Later, he opened his own factory, he knew how to run them. The order was there and it was forever. He did this for his family, brought his only son into the business. It prospered. 

His son's destiny was ordained by King Cotton and the simplest, highest volume garments that came from his bounty, t-shirts. He was in the heart of the region where this all happened. He was in the South.

They came to all of our industry meetings, even after the big shift and the unforeseen hurricane force winds of the giant sucking sound. At the last meeting he ever came to, his wife said angrily I don't recognize a single damn person here. He left his son out of meetings, out of sales, out of most things.

Show them how it works he would tell Billie, not Billy, Billie. Billie would show how it worked. Don't tell anyone else he would say. It works only with our biggest customer. I'm really not sure I should have shown you this. Should I have Dad? Its OK, his Dad said.
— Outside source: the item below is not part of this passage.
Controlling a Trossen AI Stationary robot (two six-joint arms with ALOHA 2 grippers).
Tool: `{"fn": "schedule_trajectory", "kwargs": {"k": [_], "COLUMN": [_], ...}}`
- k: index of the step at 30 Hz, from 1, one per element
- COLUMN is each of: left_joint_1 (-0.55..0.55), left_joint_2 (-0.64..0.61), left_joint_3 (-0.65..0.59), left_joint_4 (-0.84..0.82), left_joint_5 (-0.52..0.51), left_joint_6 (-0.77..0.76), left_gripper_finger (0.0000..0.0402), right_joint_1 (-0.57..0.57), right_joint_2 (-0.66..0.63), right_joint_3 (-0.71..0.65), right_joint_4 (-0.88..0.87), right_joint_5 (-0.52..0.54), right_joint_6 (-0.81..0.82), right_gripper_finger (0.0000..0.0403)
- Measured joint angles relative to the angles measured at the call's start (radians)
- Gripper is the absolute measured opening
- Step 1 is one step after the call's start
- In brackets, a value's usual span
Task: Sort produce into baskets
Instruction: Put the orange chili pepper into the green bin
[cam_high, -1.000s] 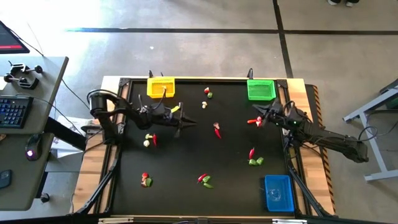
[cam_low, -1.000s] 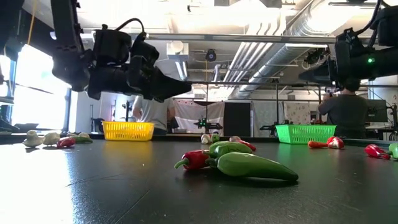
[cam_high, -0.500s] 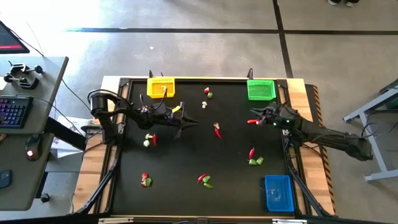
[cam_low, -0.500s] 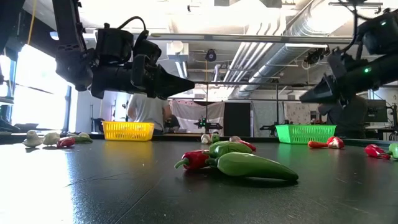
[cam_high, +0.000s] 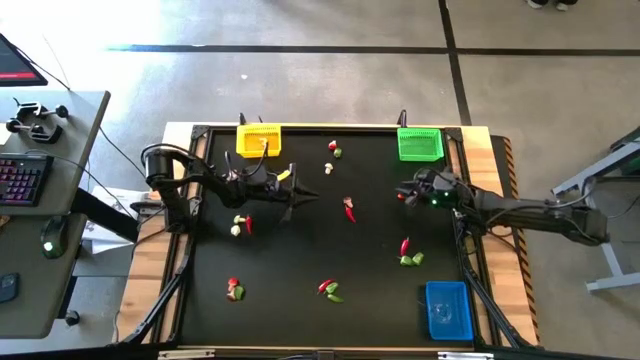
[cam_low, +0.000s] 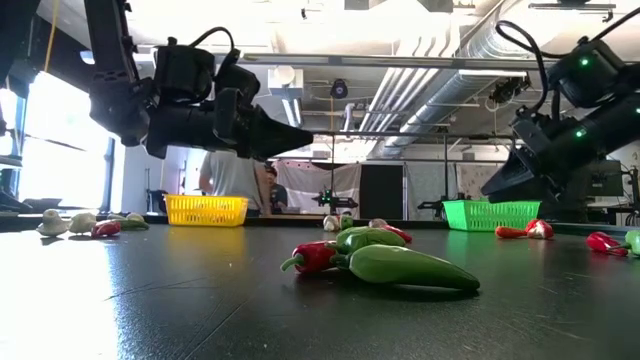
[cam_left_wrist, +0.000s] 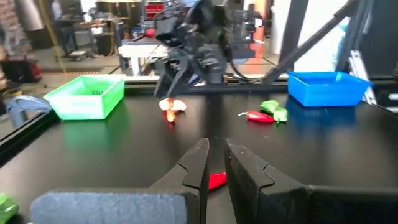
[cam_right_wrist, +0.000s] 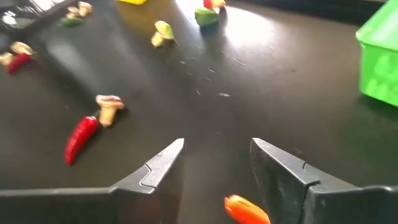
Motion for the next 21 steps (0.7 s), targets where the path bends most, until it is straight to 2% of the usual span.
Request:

His daughter was sick with cancer in the hospital at his university, down the mountain, in the middle of the state below. He drove down to see her often. He drove down to sports events too. He was big in his town but felt closer to his school.

His son always looked at his Dad before answering anything, showing anything, doing anything. His Dad ran the show. His son enjoyed the ride, if looking over your shoulder all the time is a form of joy. But it seemed to work for Billie. They were a pair alright.

The business changed. It got tougher, stressful, surprising. Links in the supply chain took hits. The community too, the state, the region, the industry, the country, the Whole West. Seismic shifts. Maybe he saw it coming. Most didn't and wondered what the hell happened when they woke up one day closed.

Treaties signed. Trade pacts. First stage — rationalization — who made it better, faster, cheaper. Second stage — displacement — who lost. What happened Dad, Billie was want to say. What does it mean. Billie did not come to meetings, he was operations. He followed orders and he followed Orders.

Came to work, checked in, sat down, read the list of the day, stood up, got started and spent the rest of the day checking in. Billie was prematurely bald. He did not look corporate. His wife was plain, local, ingrained. They had kids. He had it made.

I didn't recognize a single damn person here were the last words I ever heard from his wife. They went home from that meeting and we never saw them again. They went back up the mountain. Their daughter never came home. They still never missed a big game.

The call was shocking, he had died. It's not that he was sick, the rumor went. The industry got to him. Nothing made sense. No-one's word meant anything anymore. It got competitive. It had never been. The order was forever. More machines meant more shirts.

That was the problem right there. The order wasn't forever. He lost workers to higher paying jobs at Red Roof and Hardees. Now he began to not recognize a single person as the young came in and the borders fell and the new world order became a flatter filterless funless formula.

Nothing of this added up for him so as the facts went, one morning he didn't wake up. Up there, they all said they would try to make it work, would carry on. The workers would pull together. They had Billie. The first response was they would make it work.

Billie never said that. It was the receptionist who told me that when she called with the news. (The order was forever)

The funeral was huge. The industry came, what was left of it. The community came, the university, his suppliers, his customers and peers. They blew up the photo of over 30 years ago. It stood on an easel up front. He looked so corporate, so bulletproof.

His family was there. They grieved in a way all too familiar yet at the same time horrific.

Somehow they would make it work. They had Billie.

Five days after his father died, four days after not breathing, three days after crying all day, two days after the service and the easel and the picture, one day after the first day of him running the place, Billie came to work, looked around, found no list for the day so walked into the woods out back and shot himself.